The proposed design for decentralized, verified, provenance-based modular communication on the Dat protocol fulfills a wide conceptualization of the functions of a scholarly communications system from library and information sciences [
1,
2]. Due to more modular and continuous communication, it is more difficult to selectively register results when the preceding steps have publicly been registered already. Moreover, the time of communication is decided by the researcher, making it more feasible for researchers to communicate their research efforts without biases introduced at the journal stage. Certification of results is improved by embedding the chronology of the empirical research cycle in the communication process itself, making peer-to-peer discussion constructive and less obstructed by hindsight bias [
27]. Unfettered awareness of research is facilitated by using an open-by-design infrastructure that is the peer-to-peer Dat protocol. Moreover, because all content is open-by-design and independent of service platforms, text- and data-mining may be applied freely without technical restrictions by service providers. The removal of these technical and service restrictions may facilitate innovations in the discovery of content and the potential for new business models to come into existence. Based on the links between scholarly modules, the arising network structure can be used to help evaluate networks of research(ers) instead of counting publications and citations [
16]. Archiving is facilitated by making it trivially easy to create local copies of large sets of content, facilitating the Lots Of Copies Keeps Stuff Safe (LOCKSS; [
28,
29]) principle to be more widely used than just approved organizations. Moreover, with append-only registers, the provenance of content can also be archived more readily than it is now.
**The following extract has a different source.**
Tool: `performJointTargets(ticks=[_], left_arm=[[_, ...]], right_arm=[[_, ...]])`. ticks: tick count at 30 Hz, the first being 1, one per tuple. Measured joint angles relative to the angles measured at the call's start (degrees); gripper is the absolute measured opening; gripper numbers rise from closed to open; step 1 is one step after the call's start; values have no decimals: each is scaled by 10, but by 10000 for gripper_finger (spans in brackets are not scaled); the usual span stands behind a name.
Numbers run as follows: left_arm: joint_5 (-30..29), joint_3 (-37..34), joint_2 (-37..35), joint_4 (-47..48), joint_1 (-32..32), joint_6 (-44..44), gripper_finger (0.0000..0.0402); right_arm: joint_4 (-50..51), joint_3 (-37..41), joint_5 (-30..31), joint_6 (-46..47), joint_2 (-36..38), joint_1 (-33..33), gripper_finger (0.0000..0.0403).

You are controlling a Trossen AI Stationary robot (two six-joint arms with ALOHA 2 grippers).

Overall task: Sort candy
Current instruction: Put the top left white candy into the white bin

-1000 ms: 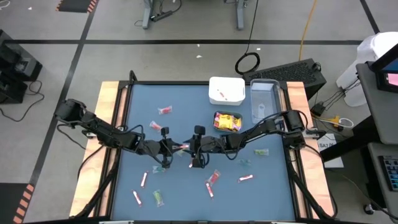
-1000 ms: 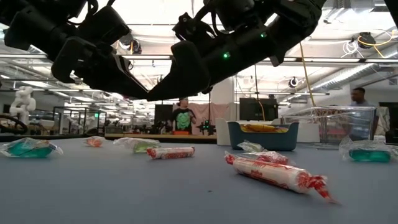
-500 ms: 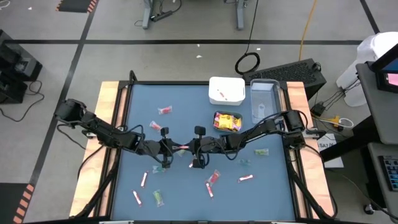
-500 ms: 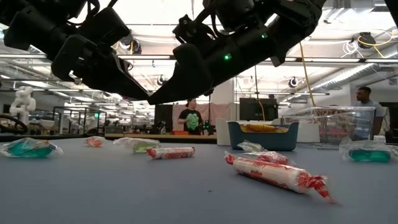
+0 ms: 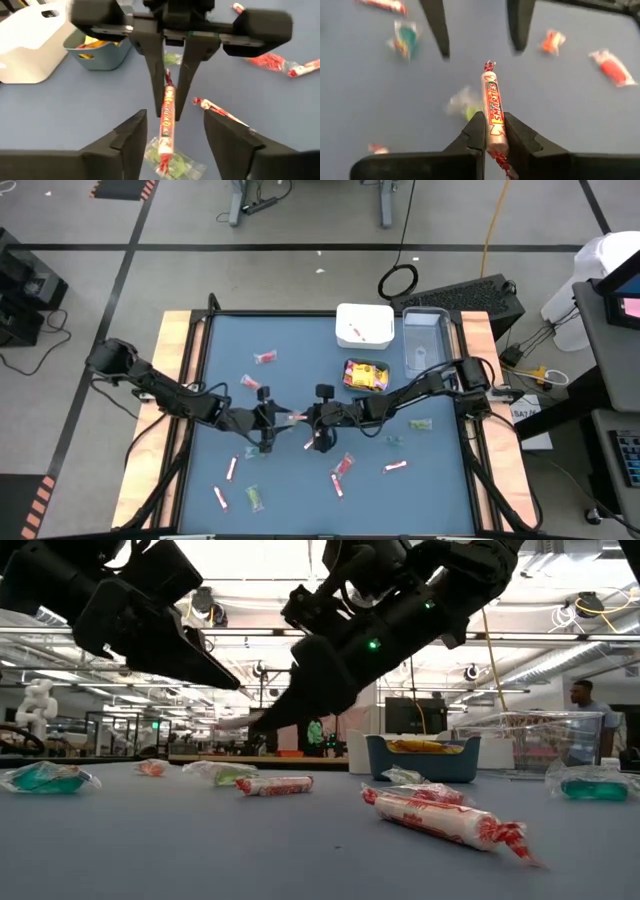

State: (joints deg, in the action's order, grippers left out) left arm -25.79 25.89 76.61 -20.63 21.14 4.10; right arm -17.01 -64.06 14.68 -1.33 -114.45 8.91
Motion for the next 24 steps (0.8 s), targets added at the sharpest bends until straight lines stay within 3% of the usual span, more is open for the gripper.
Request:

These functions also apply to non-empirical research that requires provenance of information (e.g., qualitative studies).
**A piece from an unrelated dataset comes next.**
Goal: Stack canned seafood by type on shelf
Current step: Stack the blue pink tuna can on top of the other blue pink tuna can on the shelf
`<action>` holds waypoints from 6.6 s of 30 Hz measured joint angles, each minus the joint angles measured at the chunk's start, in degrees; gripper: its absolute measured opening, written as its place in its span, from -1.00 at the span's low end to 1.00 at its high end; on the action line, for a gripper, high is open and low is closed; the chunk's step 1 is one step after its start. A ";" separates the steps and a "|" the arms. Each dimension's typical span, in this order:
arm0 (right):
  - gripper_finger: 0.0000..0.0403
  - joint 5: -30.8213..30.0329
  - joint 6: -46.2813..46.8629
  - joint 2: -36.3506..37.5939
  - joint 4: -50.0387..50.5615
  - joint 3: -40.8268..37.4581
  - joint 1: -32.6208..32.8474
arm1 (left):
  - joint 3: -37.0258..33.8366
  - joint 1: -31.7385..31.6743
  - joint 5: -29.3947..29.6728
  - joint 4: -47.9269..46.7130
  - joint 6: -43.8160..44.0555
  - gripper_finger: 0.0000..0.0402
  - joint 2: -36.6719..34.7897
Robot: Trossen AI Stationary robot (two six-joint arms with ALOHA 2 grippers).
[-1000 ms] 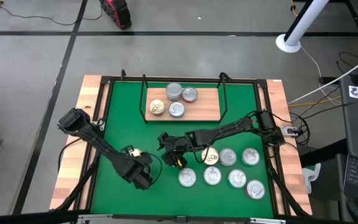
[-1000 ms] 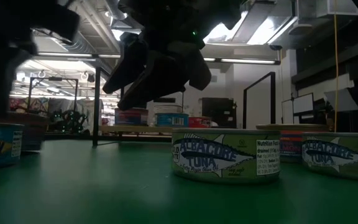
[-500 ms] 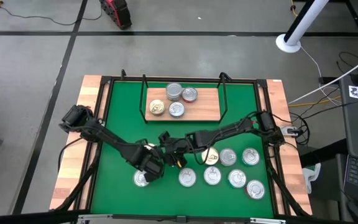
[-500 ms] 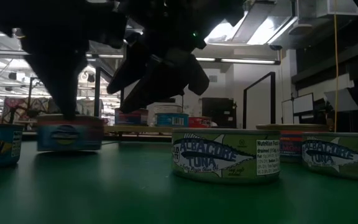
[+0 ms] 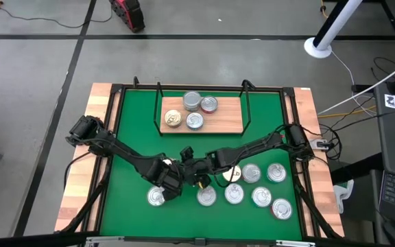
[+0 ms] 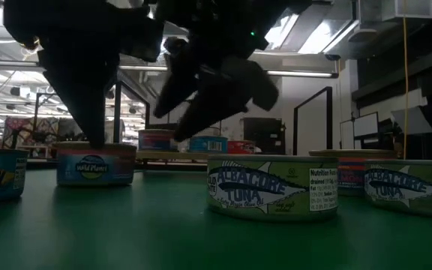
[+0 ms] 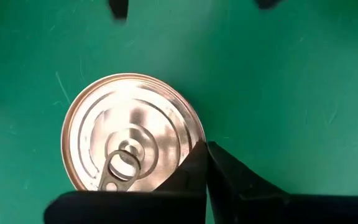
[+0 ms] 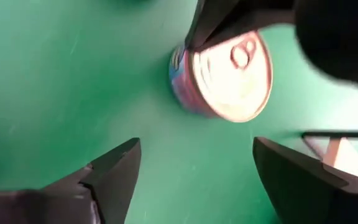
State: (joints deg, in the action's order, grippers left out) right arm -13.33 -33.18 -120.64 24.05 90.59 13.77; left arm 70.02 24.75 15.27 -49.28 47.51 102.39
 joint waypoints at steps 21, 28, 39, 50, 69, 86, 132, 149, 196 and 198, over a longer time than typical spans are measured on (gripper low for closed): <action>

By producing scholarly content on a decentralized infrastructure, the diversity of how research is consumed and discovered can be facilitated. Currently, content lives on the webserver of the publisher and is often solely served at the publisher’s web page due to copyright restrictions (except for open access articles; [
30]). If the design of the publisher’s web page does not suit the user’s needs (e.g., due to red color blindness affecting approximately one in 20 males and one in 100 females; [
31]), there is relatively little a user can do. Moreover, service providers that are not the rightsholder (i.e., publisher) now cannot fulfill that need for users. By making all content open by default, building on content becomes easier. For example, someone can build a portal that automatically shows content with color shifting for people who have red (or other types of) color blindness. Building and upgrading automated translation services are another way of improving accessibility (e.g.,
translexy.com/), which is currently restricted due to copyrights. Other examples of diverse ways of consuming or discovering research might include text-based comparisons of modules to build recommender algorithms that provide contrasting and corroborating views to users (e.g., [
32]). Stimulating diversity in how to consume and discover content is key to making scholarly research accessible to as many people as possible and in order to attempt to keep some pace with the tremendous amount of information published each year (>3 million articles in 2017 (
https://api.crossref.org/works?filter=type:journal-article,from-pub-date:2017,until-pub-date:2017&rows=0)). As such, we have collectively passed the point of being able to comprehend the relevant information and should no longer strive to eliminate all uncertainty in knowing, but find ways to deal with that uncertainty better [
33]. As such, alternatives in consuming, discovering, and learning about knowledge are a necessity. Open Knowledge Maps is an existing example of an innovative discovery mechanism based on openly-licensed and machine-readable content [
34]. There would be more smaller pieces of information in the scholarly modules approach than in the scholarly article approach, which is counterbalanced by the network structure and lack of technical restrictions to build tools to digest that information; this may make those larger amounts of smaller units (i.e., modules) more digestible than the smaller volume of larger units (i.e., articles), mitigating information onslaught [
35].
The proposed design is only the first in a multi-layer infrastructure that would need to be developed moving forward. Currently, I only provide a model on the container format for how to store metadata for modules (not how the data are stored in the module itself nor how the individual could go about doing so). Moreover, how could reviews be structured to fit in such modules? As such, the next layer to the proposed infrastructure would require further specification of how content is stored. For example, for text-based modules, what file formats should be the standard or allowed? It would be unfeasible to allow any file format due to readability into the future (e.g., Word 2003 files are likely to be problematic), and issues could exacerbate if software becomes more proprietary and research uses more types of software. Standards similar to current publications could prove worthwhile for text (i.e., JATS XML), but impractical for non-technical users. As such, does the original file need to be in JATS XML when it can also easily be converted? (e.g., Markdown to JATS XML; [
36]). Other specifications for data, code, and materials would also be needed moving forward (e.g., no proprietary binary files such as SPSS data files). In order to make those standards practical for individuals not privy to the technical details, the next infrastructure layer would be building user-facing applications that interface with the Dat protocol and take the requirements into account. These would then do the heavy lifting for the users, guiding them through potential conversion processes and reducing friction as much as possible. An example of a rich editing environment that takes the machine readability of scholarly text to the next level, and makes this relatively easy for the end-user, is Dokie.li (which writes to HTML; [
37]). This editing environment provides a What You See Is What You Get (WYSIWYG) editor, while at the same time providing semantic enrichments to the text (e.g., discerning between positive, negative, corroborating, or other forms of citations).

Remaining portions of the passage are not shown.